**What to do**
For the listing below, return the line containing "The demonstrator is", the line containing "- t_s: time", and all lines in between, exactly as written and nothing else.

==== Information supplied

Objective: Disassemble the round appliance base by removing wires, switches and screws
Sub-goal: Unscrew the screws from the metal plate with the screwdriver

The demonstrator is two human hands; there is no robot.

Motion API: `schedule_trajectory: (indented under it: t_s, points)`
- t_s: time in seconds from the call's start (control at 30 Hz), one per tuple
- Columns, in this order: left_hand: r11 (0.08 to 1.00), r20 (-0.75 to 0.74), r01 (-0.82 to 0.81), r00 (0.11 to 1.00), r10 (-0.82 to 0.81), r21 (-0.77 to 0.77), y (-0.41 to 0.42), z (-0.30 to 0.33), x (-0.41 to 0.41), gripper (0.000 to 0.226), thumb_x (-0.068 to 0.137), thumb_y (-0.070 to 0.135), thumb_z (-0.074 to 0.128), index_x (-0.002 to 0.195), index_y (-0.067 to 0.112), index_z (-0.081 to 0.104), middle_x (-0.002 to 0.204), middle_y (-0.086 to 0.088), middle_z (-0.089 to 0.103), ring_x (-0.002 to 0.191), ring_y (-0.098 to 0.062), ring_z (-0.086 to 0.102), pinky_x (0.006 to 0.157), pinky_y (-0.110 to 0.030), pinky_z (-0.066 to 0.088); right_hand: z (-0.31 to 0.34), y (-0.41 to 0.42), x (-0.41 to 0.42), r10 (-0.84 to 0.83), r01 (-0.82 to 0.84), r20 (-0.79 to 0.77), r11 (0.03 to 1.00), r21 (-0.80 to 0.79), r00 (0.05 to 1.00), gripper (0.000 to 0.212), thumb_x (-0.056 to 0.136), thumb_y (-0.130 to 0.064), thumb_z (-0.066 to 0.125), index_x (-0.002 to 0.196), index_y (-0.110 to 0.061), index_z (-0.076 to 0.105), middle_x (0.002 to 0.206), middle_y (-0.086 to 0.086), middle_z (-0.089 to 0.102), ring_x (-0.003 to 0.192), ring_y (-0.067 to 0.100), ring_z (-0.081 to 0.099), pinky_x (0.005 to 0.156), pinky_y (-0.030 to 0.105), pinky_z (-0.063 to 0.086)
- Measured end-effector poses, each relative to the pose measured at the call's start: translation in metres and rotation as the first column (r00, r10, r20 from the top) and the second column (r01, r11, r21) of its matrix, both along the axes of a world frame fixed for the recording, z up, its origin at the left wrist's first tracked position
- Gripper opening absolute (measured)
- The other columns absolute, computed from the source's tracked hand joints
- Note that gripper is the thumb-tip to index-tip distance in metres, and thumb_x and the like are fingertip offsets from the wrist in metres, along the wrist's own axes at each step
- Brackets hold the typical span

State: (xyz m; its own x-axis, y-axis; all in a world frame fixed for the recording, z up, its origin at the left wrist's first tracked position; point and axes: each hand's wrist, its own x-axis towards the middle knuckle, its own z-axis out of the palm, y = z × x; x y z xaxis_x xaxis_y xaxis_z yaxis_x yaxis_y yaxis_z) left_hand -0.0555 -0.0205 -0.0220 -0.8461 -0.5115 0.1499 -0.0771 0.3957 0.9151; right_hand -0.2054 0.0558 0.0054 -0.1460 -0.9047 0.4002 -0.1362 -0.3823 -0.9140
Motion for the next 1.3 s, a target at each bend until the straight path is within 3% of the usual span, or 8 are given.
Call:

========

**Solved exercise**
The demonstrator is two human hands; there is no robot.

Motion API: `schedule_trajectory: (indented under it: t_s, points)`
- t_s: time in seconds from the call's start (control at 30 Hz), one per tuple

The answer is now complete.